[Webkit-unassigned] [Bug 235002] readPixels directly to ArrayBuffer has very high CPU usage

bugzilla-daemon at webkit.org bugzilla-daemon at webkit.org
Mon Jan 10 07:30:20 PST 2022


https://bugs.webkit.org/show_bug.cgi?id=235002

--- Comment #5 from Simon Taylor <simontaylor1 at ntlworld.com> ---
(In reply to Kimmo Kinnunen from comment #3)
> Thanks for the detailed analysis!

You're welcome! I've been getting slightly obsessed by System Trace...

> 
> Yes, the readPixels is reading the underlying Metal texture row-by-row.
> The underlying reason is that the general case of readPixels has a lot of
> edge-cases.
> Also the general implementation has a memory-speed tradeoff characteristic
> for the simple implementation.
> 
> The ANGLE Metal backend does not have any special cases for the simpler
> cases that could be more optimal.

Indeed, I was just taking a look this morning. I noticed the row-by-row read back and the lack of a fast path, unlike the buffer read implementation. Also a call to convert to target type per-row when I guess in the common case this would be a no-op. Tasks like ensureResourceReadyForCPU are called per-row too I notice.

> Other ANGLE backends seem to mostly use the buffer approach. I think it
> would make sense for consistency towards the pack buffer implementation that
> the non-pack buffer implementation would have similar perf characteristics.

That makes the most sense to me, and looks to benefit from any required type conversions using a shader rather than CPU, and the fast path with the blit encoder for the common case.

> The readPixels is a known slow operation and naturally recommendation is
> that the data would be processed with a shader. Are you working around some
> other WebKit issue with readPixels or is it just that readPixels should
> really be faster? E.g. when considering what to fix, would you benefit some
> other feature working better or just that readPixels would be faster?

Thanks for asking!

My day job (when not diving too deep into WebKit code...) involves doing Computer Vision in WebAssembly on video data (generally from getUserMedia). So for our workloads the performance-critical paths are texImage2d from video, and readPixels back to an ArrayBuffer (greyscale conversion happens in a shader). Wasm processing generally occurs on a worker and then results are rendered again in WebGL. I've also tested 2d canvas drawImage and getImageData, with greyscale conversion in wasm, but WebGL seems the faster route on iOS. Also after our processing users will generally want to render the video frame in WebGL so having it already uploaded to a texture is helpful.

A nice-to-have would be a quick implementation to obtain a "snapshot" of a current frame from a video to an object that we can texUpload (cheaply) to multiple contexts and guarantee the frame is the same in both. Then we could use a separate WebGL context for our greyscale conversion shader, and allow the final content rendering to be completely independent (whilst delaying the texture update there until processing is complete). I had high hopes for createImageBitmap in iOS 15 but had disappointing performance there - see Bug 234920. However having done this investigation, the PIXEL_PACK_BUFFER readPixels seems like it may fit the bill there too - especially if we make proper use of fences to avoid blocking on GPU completion before doing the readPixels.

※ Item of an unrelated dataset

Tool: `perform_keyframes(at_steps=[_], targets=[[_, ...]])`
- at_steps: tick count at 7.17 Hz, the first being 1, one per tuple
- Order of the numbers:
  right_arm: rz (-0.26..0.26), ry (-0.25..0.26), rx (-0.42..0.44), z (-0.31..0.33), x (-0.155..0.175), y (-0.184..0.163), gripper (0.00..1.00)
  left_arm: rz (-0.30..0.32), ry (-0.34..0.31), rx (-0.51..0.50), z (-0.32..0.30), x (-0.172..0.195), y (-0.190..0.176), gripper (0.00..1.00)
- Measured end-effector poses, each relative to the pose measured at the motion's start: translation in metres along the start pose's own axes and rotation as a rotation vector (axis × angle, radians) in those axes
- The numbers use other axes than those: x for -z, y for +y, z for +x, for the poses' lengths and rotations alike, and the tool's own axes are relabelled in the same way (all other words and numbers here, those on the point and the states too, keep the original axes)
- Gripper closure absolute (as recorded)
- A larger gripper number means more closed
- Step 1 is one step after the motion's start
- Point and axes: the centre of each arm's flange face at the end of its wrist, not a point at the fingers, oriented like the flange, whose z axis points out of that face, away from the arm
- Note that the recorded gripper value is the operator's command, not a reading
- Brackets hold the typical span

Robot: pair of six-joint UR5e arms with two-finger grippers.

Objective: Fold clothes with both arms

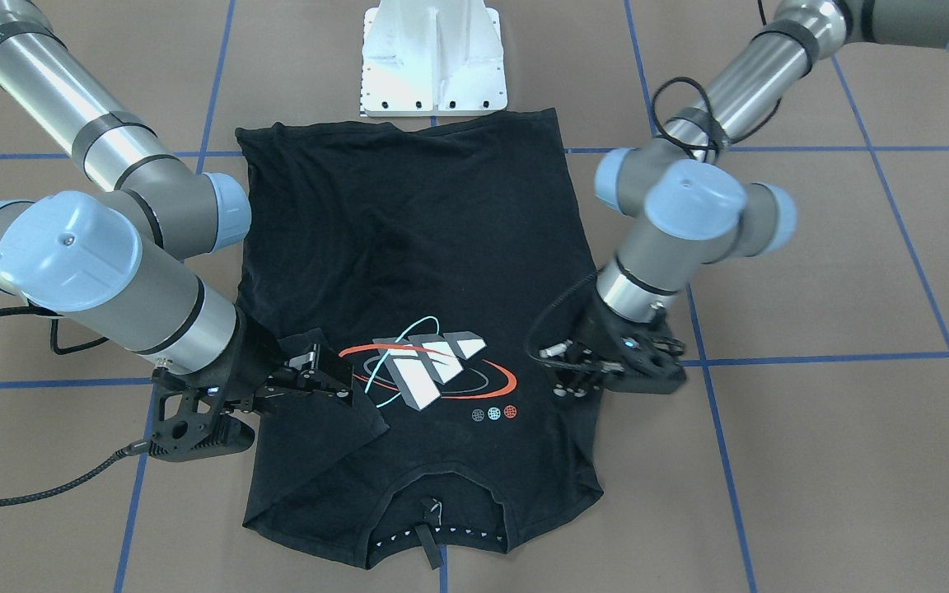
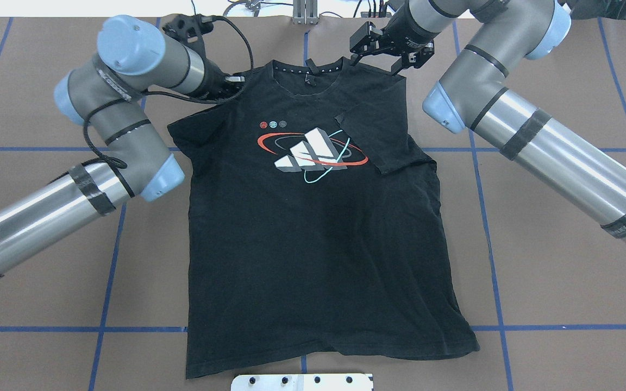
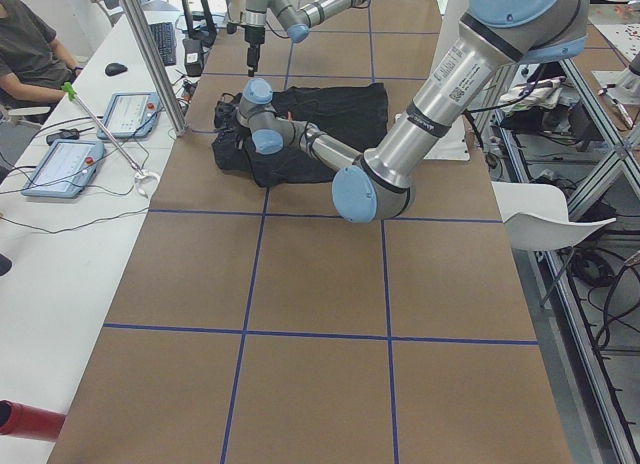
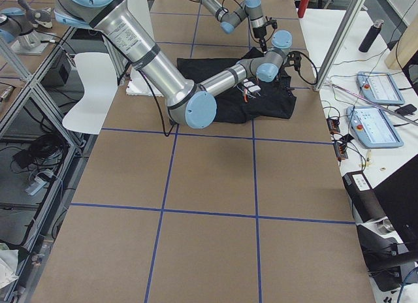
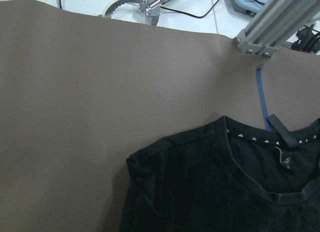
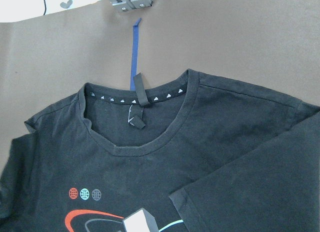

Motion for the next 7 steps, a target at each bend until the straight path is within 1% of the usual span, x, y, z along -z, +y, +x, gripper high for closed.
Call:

We generally target WebGL1 for iOS, and though I knew PIXEL_PACK_BUFFER was available in webgl2 I'd never tried it out - as I mentioned in the first comment my assumption was there wouldn't be much performance benefit if you were trying to immediately read back the data - I also had "readPixels is slow" and "...because it has to block for GPU completion" in my head, and put all the timing down to that. So it was a big surprise to see a 3x performance improvement even for a blocking read simply by binding a PIXEL_PACK_BUFFER, and that actually the majority of the time spent in the direct readPixels wasn't due to waiting on the GPU at all.

For our code I'm happy to refactor to WebGL2 (and fallback to webgl1 for older iOS), the performance win definitely justifies that work and will benefit current iOS 15. So fixing this isn't that critical to me personally but it seems like a nice win for any other code on the web that uses readPixels directly to an ArrayBuffer.

> The test case times are wrong, since the calls might not be completed when the caller side measurement is made.

As I noted in Comment 1, the getBufferSubData timings will also include accounting for time spent waiting for the GPU to complete, and indeed that can be seen clearly in the trace. The usual goal of a render function would be to avoid any blocking calls at all, but for this test case I was specifically wanting to compare two functionally-equivalent approaches to a blocking readPixels so I was happy enough with that.

One of the most critical resources in our use case is main thread CPU time, so how long the actual JS calls take remains of more interest to me than how long the GPU takes to fully execute the commands.